In July, the NRDC filed a lawsuit against the Food and Drug Administration for its failure to act on a petition to ban the use of bisphenol-A (BPA) in food packaging, food containers, and other materials likely to come into contact with food.

In 2007, The Environmental Working Group released a report discussing high levels of of BPA contamination in canned foods."

In April 2009, Canada became the first nation to formally declare that bisphenol A is a hazard to human health. The country already placed a ban on using the chemical in baby bottles, but this move lands BPA on the Canadian government's list of toxic substances.

What about your dog's food?

Unfortunately, there are no studies of BPA in pet food cans. So how can you be sure your pet food is safe?

We've found that there is sometimes a difference in the size of the can (5.5 oz vs 13 oz.) whether the can may or may not have lining that contains BPA. Many (but not all) 5.5 oz. cans are made of aluminum and may not contain BPA, however many cans of the 13 oz. size are made of steel and may contain BPA in the lining.

Encouragingly, many pet food companies are changing their suppliers of 13 oz. (and 5.5 oz.) size cans and/or working with them to provide BPA-free linings.

Our recommendation?

If you have concerns about BPA in your pet's food can, you can write or email your pet food manufacturer and ask if they use cans that are lined with plastics containing BPA. But we aren't sure they will know the correct answer, as the cans they purchase come from multiple sources and multiple locations. We urge you to investigate the issue with your pet's food manufacturer and tell them about your concerns, while encouraging them to utilize BPA-free cans, if they are presently using them.

When choosing to feed your dog canned food, purchase the food from a small, reputable company that is completely committed to your pets health, and that sources their food ingredients and packaging from local, USA made, healthier sources. These smaller, committed companies will likely know more about the packaging they use when you contact them, and we believe will be more apt to answer your questions about the potential of BPA in your dog's food cans.

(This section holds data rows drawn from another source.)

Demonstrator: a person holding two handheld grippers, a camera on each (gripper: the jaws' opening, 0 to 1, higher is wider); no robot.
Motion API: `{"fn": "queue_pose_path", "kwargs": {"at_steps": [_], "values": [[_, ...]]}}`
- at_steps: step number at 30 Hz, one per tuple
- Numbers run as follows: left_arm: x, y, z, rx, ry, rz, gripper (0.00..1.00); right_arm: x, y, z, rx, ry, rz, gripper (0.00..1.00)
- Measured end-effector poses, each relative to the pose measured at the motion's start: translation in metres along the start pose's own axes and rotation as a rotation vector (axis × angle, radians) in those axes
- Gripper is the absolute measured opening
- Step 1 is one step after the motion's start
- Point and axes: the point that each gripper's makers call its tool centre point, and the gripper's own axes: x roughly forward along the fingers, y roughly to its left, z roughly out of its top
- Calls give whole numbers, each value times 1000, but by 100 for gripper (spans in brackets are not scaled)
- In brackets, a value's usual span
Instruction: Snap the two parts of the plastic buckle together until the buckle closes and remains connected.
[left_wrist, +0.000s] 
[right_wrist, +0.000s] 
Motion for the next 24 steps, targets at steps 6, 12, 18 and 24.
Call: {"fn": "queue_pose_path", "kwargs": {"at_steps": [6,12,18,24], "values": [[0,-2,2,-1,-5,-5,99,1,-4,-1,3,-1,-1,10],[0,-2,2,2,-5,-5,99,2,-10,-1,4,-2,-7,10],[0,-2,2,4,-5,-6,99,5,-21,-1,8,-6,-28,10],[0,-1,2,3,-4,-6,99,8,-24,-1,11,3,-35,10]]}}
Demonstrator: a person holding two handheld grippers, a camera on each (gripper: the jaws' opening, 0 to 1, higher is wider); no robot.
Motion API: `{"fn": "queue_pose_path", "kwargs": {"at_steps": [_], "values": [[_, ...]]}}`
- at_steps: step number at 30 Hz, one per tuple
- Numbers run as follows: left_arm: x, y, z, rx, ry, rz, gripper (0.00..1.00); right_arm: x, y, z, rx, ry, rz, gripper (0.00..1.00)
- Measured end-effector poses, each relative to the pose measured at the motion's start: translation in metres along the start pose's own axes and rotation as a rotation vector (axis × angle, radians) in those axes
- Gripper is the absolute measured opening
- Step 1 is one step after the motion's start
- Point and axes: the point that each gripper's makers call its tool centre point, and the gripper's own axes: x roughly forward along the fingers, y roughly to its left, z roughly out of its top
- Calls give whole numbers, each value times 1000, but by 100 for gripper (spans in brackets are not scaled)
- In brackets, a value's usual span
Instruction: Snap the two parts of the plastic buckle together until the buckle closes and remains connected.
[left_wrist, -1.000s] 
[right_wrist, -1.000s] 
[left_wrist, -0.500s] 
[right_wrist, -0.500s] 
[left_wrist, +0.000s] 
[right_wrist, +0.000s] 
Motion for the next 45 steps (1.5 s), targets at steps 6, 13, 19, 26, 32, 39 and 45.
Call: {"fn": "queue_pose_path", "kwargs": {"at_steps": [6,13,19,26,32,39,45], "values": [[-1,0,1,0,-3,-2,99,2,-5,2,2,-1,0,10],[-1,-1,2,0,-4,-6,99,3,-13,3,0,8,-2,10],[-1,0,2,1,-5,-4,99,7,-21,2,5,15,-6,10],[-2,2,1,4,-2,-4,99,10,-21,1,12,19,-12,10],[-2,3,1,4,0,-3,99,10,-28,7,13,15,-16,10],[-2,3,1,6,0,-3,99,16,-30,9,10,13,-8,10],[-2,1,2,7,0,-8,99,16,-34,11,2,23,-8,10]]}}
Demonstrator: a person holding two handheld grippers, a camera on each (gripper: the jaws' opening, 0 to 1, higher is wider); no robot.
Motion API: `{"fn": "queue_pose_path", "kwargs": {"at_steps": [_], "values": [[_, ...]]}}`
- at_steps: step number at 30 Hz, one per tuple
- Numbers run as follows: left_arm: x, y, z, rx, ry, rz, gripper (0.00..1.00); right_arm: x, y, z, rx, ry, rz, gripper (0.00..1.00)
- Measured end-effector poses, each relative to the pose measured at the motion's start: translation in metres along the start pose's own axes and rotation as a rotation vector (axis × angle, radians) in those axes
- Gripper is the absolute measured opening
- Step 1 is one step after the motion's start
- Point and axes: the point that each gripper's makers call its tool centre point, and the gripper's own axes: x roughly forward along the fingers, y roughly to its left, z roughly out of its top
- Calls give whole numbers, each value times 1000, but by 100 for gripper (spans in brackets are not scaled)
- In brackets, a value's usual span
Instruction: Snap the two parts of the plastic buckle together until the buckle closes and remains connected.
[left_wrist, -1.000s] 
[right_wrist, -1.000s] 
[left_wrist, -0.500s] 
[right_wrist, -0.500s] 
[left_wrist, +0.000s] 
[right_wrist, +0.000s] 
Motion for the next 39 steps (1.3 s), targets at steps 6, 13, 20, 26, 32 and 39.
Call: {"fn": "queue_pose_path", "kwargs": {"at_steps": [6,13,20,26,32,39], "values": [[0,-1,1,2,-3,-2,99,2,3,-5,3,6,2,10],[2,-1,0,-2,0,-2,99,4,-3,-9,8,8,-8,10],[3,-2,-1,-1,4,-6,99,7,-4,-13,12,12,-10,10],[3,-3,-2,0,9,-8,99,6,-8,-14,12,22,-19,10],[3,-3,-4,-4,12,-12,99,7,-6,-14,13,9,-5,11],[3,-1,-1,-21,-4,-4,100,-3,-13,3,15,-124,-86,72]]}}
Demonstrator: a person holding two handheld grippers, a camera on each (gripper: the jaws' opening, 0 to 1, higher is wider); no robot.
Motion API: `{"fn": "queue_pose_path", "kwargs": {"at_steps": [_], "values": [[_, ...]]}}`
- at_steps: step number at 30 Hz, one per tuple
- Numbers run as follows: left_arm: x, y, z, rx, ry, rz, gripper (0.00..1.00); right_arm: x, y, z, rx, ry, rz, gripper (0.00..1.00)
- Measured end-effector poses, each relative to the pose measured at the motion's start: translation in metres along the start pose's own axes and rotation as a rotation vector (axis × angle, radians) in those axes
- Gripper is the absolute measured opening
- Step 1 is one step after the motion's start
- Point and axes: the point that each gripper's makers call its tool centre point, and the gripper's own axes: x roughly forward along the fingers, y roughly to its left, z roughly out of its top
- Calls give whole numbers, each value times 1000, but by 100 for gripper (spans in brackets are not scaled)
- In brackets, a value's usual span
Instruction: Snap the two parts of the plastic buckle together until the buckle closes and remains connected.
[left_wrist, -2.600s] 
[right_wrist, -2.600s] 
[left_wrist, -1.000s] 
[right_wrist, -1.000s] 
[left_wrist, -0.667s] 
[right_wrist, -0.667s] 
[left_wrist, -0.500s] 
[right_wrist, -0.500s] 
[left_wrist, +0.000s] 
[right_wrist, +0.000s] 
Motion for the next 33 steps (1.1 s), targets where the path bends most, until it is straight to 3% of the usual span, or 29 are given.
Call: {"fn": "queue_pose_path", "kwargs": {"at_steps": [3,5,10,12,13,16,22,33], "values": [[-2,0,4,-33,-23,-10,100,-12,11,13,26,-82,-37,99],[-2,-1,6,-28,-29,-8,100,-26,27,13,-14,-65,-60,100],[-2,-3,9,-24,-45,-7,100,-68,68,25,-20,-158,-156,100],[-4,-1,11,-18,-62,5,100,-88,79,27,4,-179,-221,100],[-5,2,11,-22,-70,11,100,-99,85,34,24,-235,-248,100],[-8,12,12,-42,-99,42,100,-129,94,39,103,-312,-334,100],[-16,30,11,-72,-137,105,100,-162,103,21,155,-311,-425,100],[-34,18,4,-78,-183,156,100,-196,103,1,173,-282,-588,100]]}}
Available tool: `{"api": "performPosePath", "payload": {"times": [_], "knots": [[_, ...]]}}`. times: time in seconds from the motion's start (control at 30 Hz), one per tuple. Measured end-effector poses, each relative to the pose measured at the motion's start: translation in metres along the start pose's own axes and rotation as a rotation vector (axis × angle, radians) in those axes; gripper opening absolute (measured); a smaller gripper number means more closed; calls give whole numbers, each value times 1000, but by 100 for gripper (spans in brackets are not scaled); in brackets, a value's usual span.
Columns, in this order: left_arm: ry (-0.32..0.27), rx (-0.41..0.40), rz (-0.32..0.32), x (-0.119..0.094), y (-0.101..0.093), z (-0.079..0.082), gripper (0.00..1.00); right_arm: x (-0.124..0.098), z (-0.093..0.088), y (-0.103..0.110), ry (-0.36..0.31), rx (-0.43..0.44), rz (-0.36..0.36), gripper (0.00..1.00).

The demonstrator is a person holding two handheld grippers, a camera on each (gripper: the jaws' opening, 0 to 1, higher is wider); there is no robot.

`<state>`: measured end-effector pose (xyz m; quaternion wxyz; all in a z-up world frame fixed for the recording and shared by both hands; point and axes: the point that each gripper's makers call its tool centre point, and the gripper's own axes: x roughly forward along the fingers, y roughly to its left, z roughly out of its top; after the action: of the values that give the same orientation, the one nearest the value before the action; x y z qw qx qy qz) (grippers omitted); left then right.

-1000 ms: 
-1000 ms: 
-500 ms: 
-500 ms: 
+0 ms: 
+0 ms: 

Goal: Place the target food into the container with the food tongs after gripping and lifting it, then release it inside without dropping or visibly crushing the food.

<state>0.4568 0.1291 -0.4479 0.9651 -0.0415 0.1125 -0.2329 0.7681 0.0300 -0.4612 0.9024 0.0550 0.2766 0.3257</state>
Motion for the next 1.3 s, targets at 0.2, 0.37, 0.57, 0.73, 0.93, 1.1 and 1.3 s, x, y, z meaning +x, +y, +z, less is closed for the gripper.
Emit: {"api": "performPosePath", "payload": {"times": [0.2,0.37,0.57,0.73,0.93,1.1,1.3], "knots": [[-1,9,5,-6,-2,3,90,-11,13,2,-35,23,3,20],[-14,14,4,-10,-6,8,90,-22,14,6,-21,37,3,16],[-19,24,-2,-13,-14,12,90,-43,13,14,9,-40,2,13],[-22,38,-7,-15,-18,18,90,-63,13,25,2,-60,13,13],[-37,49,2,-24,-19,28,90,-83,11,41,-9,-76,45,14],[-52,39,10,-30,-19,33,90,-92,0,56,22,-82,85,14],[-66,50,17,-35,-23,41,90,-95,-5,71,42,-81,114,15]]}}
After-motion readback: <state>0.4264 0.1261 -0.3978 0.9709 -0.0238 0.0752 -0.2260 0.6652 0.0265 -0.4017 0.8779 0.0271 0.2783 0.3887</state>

Another idea is to test for BPA at home. Here is some info on how you can test for BPA in your pet's food at home. Although we don't know of the reliability of the results utilizing these tests.

Get educated, education is always key to the health of your dog!


  1. Never thought of testing for BPA at home. I wonder, too, how reliable such a test would even be. Personally, I don't feed canned food to my pet, but I know a lot of pet owners do. I do like the suggestion to buy the canned stuff only from a smaller but reputable company. Anyway, thanks for posting this advice.

  2. This is such an interesting and useful post, keep it up!

  3. Have you ever hear about Arnatura products? Are those products truly natural?

  4. This is a very useful article especially for those who have dogs and cats at home... Good thing I don't have to feed my rabbit with canned foods. Fresh fruits and vegetables are so easy to handle and no BPA at all. I just put the food inside the rabbit hutch and magic it is even cheaper compared to canned animal foods and no preservatives or chemical added.

  5. first i would like to thank for this post for this helpful information i have 2 puppy's 1 is dead and the other one is dying i think its probably dead by tomorrow because of the canned food i know its to late for me to see this site but ivied learned from my mistake that never refrigerate a steel type of canned food when its open because it can kill or harm your dog and really dangerous for humans.